I promised myself that just as soon as I had the time, I would wonder, very hard, about how any of those items could have been produced instantly, much less all of them at once. But meanwhile, there was no sense pretending they had not caught me by surprise. “If I’d known how fast the service is here, I’d have asked them to wait ten minutes, while I used the ’fresher,” I said with a rueful grin.

He turned to the tray, made some sort of mystic gesture. The food became obscured by a hemisphere of…well, it looked like shimmery air. “Take as long as you like, sir. Everything will be the same temperature and consistency when you get back out.”

Oh. Of course. I wondered how the hell I would get the air to stop shimmering, but I was determined not to ask. I’d figure it out somehow.

“Just reach right through it, whenever you’re ready, sir,” he volunteered. “That collapses the field.”

I opened my mouth to ask what kind of field, how was it generated, what were its properties—and stifled myself.
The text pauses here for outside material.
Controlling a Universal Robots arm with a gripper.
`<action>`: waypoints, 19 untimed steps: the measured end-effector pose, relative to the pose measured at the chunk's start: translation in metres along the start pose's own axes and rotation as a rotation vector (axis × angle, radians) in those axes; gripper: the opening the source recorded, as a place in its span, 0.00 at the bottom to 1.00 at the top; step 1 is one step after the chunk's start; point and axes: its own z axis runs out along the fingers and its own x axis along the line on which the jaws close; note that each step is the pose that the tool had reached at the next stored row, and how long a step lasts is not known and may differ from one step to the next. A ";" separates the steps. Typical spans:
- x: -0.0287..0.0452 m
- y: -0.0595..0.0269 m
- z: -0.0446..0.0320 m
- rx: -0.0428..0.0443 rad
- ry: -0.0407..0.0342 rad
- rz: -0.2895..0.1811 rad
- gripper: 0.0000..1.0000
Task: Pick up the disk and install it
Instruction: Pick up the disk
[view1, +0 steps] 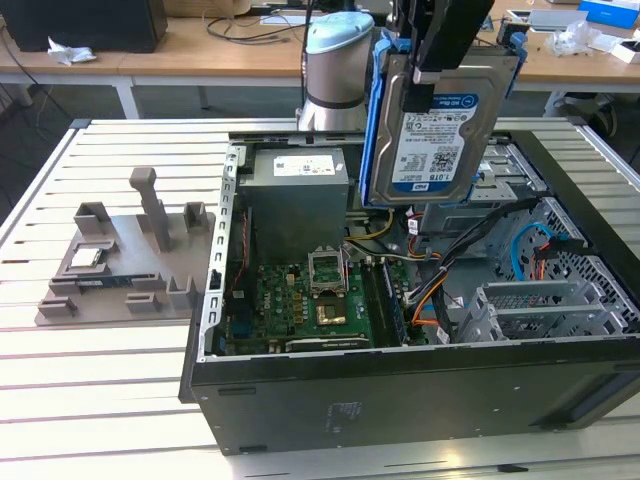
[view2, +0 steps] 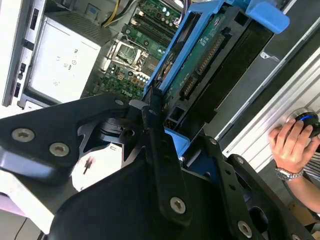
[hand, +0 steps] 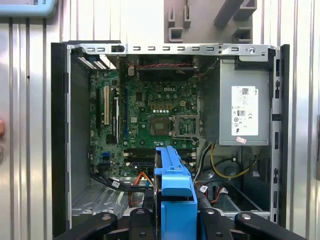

There would be time for that later. “What is your name?”

“Nakamura, sir.”

“Thank you, Mr. Nakamura. You’re very kind.”

“You’re welcome, sir. And thank you.” Somehow he was gone instantly, without hurrying.

I started to get out of bed…and the damned thing
helped
me. The part right under my knees dropped away, and the part under my butt rose, and I was on my feet. I reacted pretty much as if I’d been goosed—the physical sensations were not dissimilar. I said the word “Whoa!” louder and an octave higher than I might have wished, leaped forward a meter or so, and spun around to glare accusingly at the bed.